**THE TASK:** Nothing but an exact copy of the data should be given.
*** Begin section ***
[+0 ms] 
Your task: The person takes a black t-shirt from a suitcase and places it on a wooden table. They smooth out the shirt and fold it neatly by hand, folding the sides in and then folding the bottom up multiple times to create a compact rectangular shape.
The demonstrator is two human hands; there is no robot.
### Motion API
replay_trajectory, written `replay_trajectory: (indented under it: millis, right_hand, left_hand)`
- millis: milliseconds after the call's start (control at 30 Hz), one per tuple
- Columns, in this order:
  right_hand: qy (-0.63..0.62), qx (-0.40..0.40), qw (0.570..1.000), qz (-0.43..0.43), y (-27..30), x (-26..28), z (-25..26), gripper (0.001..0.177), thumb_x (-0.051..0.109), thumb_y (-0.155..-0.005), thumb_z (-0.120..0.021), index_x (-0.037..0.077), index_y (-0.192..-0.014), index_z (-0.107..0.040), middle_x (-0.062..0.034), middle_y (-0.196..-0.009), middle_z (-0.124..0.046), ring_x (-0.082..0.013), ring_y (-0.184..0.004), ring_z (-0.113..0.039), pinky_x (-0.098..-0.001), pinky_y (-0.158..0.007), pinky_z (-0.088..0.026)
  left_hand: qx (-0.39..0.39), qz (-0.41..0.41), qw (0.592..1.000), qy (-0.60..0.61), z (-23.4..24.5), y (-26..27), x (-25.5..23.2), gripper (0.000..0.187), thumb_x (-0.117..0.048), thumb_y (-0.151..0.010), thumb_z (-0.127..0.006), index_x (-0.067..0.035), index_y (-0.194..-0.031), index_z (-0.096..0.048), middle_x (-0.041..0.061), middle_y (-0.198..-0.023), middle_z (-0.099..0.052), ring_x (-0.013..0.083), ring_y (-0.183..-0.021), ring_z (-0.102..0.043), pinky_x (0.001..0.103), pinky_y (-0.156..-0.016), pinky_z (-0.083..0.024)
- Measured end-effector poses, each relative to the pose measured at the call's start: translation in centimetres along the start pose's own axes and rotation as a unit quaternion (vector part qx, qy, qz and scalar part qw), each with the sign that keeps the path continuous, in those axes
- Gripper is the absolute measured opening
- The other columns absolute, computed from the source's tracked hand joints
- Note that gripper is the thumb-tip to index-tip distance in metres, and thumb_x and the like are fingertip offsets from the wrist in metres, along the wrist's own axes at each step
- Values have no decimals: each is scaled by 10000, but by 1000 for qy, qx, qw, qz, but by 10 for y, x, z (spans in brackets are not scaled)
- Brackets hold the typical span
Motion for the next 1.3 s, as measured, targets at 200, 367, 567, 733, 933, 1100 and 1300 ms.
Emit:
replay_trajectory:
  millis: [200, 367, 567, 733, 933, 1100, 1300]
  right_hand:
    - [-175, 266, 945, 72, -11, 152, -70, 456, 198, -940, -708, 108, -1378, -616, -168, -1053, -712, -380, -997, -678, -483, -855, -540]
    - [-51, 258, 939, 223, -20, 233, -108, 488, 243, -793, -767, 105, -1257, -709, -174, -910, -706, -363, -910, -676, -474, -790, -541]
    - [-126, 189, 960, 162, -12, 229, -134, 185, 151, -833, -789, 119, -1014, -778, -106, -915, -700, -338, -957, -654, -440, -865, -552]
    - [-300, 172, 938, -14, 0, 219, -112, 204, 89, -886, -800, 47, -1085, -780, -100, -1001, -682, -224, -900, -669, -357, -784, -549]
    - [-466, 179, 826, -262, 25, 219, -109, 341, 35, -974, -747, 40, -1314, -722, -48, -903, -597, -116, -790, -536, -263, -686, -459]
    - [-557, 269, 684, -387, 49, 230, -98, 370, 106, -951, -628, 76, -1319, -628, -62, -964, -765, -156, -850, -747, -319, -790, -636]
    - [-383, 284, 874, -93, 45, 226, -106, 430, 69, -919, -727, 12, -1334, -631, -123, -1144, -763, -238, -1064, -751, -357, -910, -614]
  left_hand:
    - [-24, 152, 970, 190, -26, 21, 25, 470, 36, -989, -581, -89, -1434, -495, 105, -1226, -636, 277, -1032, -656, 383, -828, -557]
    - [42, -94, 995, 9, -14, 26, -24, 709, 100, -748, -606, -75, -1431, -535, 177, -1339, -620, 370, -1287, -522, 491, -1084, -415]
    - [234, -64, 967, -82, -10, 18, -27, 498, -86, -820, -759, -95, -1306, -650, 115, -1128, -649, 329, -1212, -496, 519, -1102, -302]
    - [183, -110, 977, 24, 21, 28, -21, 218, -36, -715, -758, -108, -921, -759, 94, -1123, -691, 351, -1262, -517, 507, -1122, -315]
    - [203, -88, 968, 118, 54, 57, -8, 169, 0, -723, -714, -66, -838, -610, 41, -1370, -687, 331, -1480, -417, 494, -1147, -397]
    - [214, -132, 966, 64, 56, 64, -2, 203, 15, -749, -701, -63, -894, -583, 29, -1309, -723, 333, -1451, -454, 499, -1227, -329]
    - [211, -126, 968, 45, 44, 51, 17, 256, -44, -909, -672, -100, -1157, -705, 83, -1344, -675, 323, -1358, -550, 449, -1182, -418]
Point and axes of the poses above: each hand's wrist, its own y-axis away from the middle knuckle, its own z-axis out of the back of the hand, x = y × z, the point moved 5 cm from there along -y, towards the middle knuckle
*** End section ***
**OUTPUT:**
[+0 ms] 
Your task: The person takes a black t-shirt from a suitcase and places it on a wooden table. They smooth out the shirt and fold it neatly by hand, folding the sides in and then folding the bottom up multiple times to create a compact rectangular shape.
The demonstrator is two human hands; there is no robot.
### Motion API
replay_trajectory, written `replay_trajectory: (indented under it: millis, right_hand, left_hand)`
- millis: milliseconds after the call's start (control at 30 Hz), one per tuple
- Columns, in this order:
  right_hand: qy (-0.63..0.62), qx (-0.40..0.40), qw (0.570..1.000), qz (-0.43..0.43), y (-27..30), x (-26..28), z (-25..26), gripper (0.001..0.177), thumb_x (-0.051..0.109), thumb_y (-0.155..-0.005), thumb_z (-0.120..0.021), index_x (-0.037..0.077), index_y (-0.192..-0.014), index_z (-0.107..0.040), middle_x (-0.062..0.034), middle_y (-0.196..-0.009), middle_z (-0.124..0.046), ring_x (-0.082..0.013), ring_y (-0.184..0.004), ring_z (-0.113..0.039), pinky_x (-0.098..-0.001), pinky_y (-0.158..0.007), pinky_z (-0.088..0.026)
  left_hand: qx (-0.39..0.39), qz (-0.41..0.41), qw (0.592..1.000), qy (-0.60..0.61), z (-23.4..24.5), y (-26..27), x (-25.5..23.2), gripper (0.000..0.187), thumb_x (-0.117..0.048), thumb_y (-0.151..0.010), thumb_z (-0.127..0.006), index_x (-0.067..0.035), index_y (-0.194..-0.031), index_z (-0.096..0.048), middle_x (-0.041..0.061), middle_y (-0.198..-0.023), middle_z (-0.099..0.052), ring_x (-0.013..0.083), ring_y (-0.183..-0.021), ring_z (-0.102..0.043), pinky_x (0.001..0.103), pinky_y (-0.156..-0.016), pinky_z (-0.083..0.024)
- Measured end-effector poses, each relative to the pose measured at the call's start: translation in centimetres along the start pose's own axes and rotation as a unit quaternion (vector part qx, qy, qz and scalar part qw), each with the sign that keeps the path continuous, in those axes
- Gripper is the absolute measured opening
- The other columns absolute, computed from the source's tracked hand joints
- Note that gripper is the thumb-tip to index-tip distance in metres, and thumb_x and the like are fingertip offsets from the wrist in metres, along the wrist's own axes at each step
- Values have no decimals: each is scaled by 10000, but by 1000 for qy, qx, qw, qz, but by 10 for y, x, z (spans in brackets are not scaled)
- Brackets hold the typical span
Motion for the next 1.3 s, as measured, targets at 200, 367, 567, 733, 933, 1100 and 1300 ms.
Emit:
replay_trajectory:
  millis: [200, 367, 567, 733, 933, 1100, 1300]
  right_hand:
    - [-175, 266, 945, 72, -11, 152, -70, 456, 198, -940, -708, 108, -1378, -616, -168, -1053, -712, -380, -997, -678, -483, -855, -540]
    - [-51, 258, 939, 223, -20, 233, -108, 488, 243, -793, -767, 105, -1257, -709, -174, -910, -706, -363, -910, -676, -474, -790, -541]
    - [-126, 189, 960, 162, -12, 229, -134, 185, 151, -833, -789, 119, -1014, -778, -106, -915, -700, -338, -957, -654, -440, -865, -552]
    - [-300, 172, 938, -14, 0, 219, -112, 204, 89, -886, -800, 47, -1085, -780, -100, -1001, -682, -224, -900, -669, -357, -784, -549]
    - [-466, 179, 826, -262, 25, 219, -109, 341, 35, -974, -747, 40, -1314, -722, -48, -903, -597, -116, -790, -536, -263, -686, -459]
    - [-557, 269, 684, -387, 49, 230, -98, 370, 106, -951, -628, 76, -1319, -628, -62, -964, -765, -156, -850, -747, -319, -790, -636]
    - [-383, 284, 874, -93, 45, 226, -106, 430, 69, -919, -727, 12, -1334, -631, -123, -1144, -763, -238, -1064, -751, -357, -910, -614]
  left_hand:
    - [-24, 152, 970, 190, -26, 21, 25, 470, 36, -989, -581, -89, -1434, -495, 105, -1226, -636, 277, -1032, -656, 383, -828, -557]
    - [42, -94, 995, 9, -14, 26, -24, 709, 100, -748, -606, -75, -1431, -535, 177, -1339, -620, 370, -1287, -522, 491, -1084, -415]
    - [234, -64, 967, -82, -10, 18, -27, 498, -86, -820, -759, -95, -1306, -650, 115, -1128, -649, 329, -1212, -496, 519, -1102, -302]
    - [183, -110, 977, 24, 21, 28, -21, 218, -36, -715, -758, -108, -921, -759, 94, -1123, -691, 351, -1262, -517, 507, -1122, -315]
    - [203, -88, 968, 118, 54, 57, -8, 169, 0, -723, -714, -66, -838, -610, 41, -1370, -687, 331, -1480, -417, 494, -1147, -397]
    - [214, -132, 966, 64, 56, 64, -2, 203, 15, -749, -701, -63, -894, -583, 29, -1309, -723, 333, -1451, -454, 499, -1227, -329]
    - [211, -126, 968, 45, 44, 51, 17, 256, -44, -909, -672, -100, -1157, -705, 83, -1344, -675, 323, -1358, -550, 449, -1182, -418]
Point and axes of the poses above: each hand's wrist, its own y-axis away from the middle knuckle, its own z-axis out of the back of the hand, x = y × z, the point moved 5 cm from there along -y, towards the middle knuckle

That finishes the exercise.